Data records
..........

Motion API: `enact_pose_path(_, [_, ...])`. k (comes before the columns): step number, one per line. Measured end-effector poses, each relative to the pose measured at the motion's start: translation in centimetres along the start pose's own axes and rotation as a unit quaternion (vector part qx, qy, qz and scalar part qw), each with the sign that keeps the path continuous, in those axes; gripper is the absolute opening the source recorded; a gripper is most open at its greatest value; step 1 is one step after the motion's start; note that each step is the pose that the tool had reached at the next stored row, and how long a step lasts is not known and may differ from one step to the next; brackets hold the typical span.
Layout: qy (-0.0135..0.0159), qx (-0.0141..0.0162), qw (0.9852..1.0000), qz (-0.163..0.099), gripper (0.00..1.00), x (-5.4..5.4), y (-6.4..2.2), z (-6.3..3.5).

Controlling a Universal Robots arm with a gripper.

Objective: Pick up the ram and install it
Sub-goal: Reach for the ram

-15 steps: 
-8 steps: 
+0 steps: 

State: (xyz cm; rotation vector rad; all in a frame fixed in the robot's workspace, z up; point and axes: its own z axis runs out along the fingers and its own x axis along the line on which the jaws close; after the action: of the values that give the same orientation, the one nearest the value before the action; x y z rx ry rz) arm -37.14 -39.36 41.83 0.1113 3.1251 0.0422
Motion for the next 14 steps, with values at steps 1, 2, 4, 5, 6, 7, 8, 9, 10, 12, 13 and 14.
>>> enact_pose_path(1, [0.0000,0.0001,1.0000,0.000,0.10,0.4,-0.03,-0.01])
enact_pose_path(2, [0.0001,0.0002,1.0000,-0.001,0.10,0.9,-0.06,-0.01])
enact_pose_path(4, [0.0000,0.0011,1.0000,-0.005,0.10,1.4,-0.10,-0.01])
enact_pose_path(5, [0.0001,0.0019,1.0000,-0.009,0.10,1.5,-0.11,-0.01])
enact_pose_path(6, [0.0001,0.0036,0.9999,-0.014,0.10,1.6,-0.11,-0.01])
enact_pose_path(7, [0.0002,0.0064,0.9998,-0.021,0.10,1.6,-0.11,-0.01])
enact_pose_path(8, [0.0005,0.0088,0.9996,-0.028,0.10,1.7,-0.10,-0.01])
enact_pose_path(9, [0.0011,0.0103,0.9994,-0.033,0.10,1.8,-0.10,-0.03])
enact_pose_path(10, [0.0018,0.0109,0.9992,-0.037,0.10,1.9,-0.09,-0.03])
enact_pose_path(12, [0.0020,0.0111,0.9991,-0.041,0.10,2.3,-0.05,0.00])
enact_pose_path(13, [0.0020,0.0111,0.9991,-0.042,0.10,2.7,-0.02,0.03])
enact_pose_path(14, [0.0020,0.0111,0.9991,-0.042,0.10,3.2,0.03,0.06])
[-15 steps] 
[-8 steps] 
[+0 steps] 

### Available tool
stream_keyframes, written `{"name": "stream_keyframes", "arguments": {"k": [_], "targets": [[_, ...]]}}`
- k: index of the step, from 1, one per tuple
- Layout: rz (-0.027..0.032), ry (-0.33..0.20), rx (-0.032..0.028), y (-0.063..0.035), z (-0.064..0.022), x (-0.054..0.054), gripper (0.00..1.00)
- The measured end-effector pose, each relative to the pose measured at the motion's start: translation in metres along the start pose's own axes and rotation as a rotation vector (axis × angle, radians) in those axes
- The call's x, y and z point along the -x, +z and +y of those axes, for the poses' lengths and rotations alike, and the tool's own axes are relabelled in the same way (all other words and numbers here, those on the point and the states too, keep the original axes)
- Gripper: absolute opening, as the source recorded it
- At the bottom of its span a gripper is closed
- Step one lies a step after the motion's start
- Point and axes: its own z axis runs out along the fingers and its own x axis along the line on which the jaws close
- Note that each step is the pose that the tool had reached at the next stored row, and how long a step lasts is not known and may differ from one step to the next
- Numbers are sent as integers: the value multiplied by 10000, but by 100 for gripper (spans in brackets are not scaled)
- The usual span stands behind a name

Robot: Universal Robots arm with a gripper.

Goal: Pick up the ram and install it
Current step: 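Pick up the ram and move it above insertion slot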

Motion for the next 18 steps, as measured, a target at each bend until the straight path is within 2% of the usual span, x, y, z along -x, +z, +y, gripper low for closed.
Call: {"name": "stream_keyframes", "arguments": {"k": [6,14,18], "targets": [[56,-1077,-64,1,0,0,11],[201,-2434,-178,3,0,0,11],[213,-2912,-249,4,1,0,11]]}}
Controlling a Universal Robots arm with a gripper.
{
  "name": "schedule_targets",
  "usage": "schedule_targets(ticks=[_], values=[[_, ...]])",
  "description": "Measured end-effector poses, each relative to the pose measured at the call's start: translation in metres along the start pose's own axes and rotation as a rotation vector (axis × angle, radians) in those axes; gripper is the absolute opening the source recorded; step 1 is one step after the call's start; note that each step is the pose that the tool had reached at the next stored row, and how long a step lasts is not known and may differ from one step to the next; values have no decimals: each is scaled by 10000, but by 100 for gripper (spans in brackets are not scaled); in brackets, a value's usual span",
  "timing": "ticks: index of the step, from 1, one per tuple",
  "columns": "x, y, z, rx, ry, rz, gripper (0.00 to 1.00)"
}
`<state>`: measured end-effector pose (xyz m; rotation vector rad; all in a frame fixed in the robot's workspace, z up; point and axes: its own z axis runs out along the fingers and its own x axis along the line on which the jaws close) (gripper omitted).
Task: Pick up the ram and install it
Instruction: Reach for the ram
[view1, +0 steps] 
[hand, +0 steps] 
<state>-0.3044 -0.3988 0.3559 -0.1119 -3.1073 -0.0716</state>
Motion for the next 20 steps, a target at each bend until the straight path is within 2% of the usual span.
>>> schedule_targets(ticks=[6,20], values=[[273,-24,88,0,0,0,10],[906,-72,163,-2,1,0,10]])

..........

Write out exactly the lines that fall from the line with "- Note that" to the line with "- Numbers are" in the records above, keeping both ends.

Answer for the task
- Note that each step is the pose that the tool had reached at the next stored row, and how long a step lasts is not known and may differ from one step to the next
- Numbers are sent as integers: the value multiplied by 10000, but by 100 for gripper (spans in brackets are not scaled)

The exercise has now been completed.